> What is needed
Look through the data below for the line with "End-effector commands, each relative" and the line with "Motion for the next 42", then transcribe exactly from the first through the second, leaving out all pictures.

> Items from a dataset
::::
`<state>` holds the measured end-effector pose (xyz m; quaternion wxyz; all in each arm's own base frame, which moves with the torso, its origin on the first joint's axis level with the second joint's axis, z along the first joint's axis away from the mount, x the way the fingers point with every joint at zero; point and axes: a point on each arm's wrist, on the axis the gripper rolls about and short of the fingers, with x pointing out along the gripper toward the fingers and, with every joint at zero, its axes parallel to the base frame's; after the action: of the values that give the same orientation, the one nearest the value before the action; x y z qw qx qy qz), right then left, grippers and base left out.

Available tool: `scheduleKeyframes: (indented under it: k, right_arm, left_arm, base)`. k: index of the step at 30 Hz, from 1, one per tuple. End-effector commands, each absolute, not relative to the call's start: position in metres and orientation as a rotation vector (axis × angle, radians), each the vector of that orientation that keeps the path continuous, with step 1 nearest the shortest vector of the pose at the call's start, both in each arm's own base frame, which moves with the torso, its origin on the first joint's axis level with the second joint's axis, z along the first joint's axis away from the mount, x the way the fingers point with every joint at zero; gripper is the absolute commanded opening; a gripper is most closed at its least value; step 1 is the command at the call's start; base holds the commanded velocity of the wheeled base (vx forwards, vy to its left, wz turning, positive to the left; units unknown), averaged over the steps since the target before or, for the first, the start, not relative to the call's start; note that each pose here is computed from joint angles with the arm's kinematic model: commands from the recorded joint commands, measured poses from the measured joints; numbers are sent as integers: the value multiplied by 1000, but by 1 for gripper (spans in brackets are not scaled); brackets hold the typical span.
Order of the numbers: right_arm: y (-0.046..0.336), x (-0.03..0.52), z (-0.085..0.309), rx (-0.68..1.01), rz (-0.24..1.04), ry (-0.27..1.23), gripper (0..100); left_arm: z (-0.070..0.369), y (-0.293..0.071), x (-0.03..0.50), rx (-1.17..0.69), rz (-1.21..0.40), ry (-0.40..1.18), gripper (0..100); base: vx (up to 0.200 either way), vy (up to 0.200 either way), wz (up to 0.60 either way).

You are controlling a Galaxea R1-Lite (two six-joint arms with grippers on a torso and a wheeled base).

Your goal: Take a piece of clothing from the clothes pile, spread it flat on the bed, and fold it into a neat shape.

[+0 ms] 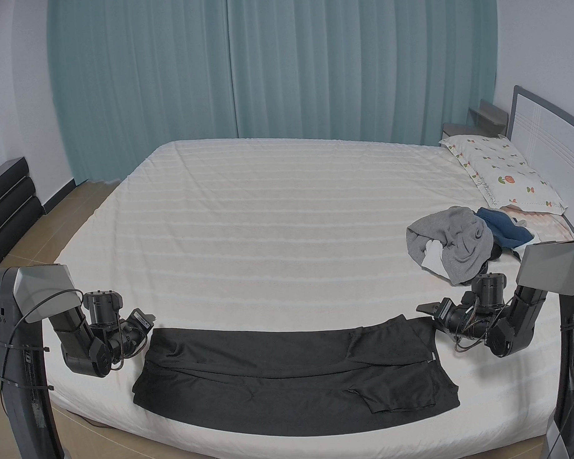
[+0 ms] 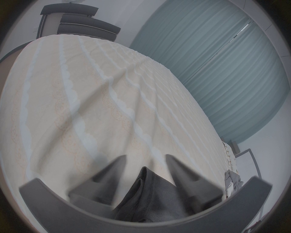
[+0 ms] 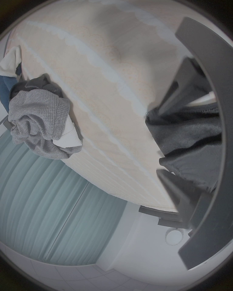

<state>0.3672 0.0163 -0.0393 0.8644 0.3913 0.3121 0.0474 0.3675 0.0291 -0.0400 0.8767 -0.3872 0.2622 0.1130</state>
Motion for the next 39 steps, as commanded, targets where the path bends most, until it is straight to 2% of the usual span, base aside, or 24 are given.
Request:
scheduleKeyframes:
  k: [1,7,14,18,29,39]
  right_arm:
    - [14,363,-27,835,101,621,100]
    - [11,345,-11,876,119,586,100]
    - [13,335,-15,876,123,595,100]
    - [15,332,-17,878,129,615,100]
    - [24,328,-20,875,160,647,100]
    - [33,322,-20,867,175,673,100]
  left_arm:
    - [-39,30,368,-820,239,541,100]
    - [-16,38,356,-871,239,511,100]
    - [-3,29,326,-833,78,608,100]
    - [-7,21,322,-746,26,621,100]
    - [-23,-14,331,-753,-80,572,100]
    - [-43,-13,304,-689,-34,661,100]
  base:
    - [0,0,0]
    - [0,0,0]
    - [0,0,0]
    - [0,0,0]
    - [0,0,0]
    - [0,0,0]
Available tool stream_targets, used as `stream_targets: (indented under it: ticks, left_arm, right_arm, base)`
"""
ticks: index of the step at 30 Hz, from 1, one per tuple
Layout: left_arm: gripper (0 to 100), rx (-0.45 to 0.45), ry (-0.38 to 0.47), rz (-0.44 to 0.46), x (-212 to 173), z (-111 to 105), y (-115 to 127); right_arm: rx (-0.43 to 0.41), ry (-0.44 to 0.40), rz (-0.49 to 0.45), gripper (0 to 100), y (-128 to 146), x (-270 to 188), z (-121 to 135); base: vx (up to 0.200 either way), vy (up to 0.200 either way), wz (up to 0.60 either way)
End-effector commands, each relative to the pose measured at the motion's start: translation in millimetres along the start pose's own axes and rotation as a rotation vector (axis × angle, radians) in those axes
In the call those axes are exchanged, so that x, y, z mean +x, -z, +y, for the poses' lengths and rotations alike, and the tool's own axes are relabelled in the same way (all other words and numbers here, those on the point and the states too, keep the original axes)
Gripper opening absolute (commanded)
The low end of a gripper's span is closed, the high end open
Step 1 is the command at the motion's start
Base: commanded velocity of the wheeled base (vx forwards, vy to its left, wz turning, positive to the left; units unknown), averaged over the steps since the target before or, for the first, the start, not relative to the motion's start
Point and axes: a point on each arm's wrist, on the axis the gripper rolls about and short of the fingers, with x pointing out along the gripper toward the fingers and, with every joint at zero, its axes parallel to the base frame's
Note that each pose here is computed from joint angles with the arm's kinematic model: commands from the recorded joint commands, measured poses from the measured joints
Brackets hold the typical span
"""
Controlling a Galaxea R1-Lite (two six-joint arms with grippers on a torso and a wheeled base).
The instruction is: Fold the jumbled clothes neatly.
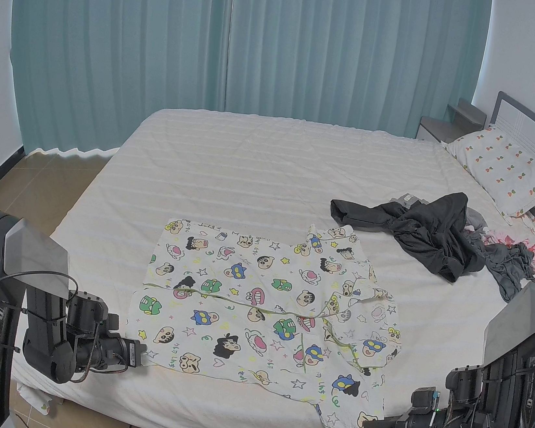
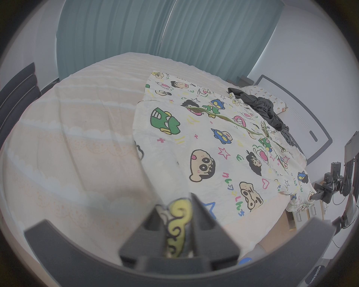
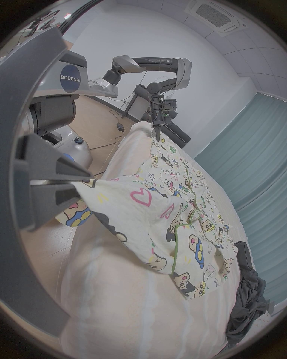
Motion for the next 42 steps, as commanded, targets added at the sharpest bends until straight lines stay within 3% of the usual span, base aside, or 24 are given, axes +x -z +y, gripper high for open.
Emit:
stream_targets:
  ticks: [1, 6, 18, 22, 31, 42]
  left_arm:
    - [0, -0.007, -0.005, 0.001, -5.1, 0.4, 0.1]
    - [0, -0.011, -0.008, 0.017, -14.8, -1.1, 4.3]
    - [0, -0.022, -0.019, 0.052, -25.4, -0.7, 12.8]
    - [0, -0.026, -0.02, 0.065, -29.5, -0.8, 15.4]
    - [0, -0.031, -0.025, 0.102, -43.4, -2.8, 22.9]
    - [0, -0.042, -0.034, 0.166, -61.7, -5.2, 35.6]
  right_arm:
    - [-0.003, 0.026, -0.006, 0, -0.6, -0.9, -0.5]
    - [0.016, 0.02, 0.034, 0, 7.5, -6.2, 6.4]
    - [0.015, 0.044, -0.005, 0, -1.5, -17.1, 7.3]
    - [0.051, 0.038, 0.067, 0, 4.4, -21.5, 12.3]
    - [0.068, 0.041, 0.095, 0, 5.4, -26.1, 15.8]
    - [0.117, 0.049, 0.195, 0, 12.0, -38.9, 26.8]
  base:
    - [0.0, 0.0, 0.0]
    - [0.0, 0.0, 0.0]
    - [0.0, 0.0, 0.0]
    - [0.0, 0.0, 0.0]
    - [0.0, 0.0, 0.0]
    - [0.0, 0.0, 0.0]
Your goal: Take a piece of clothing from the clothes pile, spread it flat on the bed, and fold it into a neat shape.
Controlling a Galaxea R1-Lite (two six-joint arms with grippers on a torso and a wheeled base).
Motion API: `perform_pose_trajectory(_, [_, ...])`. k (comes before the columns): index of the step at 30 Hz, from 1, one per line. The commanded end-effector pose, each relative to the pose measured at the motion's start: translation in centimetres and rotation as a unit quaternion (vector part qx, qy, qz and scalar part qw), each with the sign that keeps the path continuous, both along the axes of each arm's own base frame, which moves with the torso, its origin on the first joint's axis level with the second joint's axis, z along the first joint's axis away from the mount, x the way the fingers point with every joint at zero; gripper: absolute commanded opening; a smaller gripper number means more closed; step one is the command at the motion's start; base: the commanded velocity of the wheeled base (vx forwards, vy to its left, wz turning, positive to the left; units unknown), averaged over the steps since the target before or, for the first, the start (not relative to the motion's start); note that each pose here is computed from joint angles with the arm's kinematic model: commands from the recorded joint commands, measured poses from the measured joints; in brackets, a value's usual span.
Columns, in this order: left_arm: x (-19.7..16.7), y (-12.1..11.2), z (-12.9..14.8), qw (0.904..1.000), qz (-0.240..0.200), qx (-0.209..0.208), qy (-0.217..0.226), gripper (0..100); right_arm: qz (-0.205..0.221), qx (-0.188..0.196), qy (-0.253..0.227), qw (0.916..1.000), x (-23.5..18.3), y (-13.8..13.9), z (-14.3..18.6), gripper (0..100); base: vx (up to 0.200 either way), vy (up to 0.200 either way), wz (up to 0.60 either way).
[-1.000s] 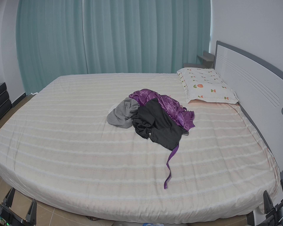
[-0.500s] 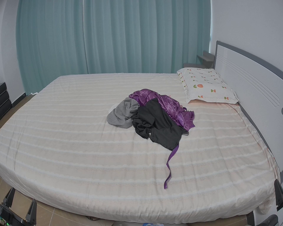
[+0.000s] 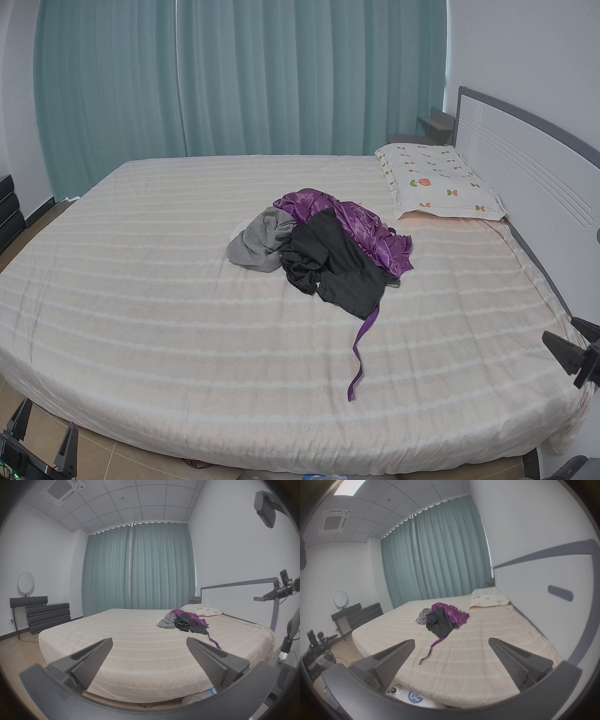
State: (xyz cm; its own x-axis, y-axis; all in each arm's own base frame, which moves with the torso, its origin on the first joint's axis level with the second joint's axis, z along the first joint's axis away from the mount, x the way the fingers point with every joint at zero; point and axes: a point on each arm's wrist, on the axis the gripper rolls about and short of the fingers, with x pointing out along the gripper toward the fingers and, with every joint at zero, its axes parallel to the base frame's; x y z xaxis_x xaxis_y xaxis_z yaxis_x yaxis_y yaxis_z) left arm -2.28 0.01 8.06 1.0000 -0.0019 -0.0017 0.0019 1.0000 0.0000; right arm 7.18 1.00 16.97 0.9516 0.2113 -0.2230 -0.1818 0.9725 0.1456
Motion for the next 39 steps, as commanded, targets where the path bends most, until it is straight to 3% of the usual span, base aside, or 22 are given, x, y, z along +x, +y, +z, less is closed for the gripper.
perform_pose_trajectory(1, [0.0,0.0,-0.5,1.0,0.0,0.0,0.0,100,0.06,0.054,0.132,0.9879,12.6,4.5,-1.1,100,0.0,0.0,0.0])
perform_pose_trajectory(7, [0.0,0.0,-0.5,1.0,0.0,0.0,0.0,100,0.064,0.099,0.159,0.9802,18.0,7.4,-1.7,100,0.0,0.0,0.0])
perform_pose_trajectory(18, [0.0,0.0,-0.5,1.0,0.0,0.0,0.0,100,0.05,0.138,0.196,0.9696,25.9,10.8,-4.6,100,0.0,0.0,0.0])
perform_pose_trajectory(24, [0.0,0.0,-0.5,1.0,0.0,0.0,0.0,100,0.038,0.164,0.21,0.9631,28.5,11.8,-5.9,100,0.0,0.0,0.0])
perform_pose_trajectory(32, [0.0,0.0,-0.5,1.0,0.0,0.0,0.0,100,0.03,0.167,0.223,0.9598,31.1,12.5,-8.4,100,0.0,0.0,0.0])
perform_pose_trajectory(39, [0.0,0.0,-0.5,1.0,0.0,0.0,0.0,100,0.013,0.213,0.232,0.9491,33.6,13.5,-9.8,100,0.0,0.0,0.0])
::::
> Exercise output
End-effector commands, each relative to the pose measured at the motion's start: translation in millimetres along the start pose's own axes and rotation as a rotation vector (axis × angle, radians) in those axes
In the call those axes are exchanged, so that x, y, z mean +x, -z, +y, for the poses' lengths and rotations alike, and the tool's own axes are relabelled in the same way (all other words and numbers here, those on the point and the states too, keep the original axes)
Gripper opening absolute (commanded)
The low end of a gripper's span is closed, the high end open
Step 1 is the command at the motion's start
Base: commanded velocity of the wheeled base (vx forwards, vy to its left, wz turning, positive to the left; units unknown), averaged over the steps since the target before or, for the first, the start, not relative to the motion's start
Point and axes: a point on each arm's wrist, on the axis the gripper rolls about and short of the fingers, with x pointing out along the gripper toward the fingers and, with every joint at zero, its axes parallel to the base frame's
Note that each pose here is computed from joint angles with the arm's kinematic model: commands from the recorded joint commands, measured poses from the measured joints
Brackets hold the typical span
"""
Controlling a Galaxea R1-Lite (two six-joint arms with grippers on a torso and a wheeled base).
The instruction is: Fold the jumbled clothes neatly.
Motion for the next 42 steps, as commanded, targets added at the sharpest bends until straight lines stay within 3% of the usual span, base aside, or 24 are given, axes +x -z +y, gripper high for open.

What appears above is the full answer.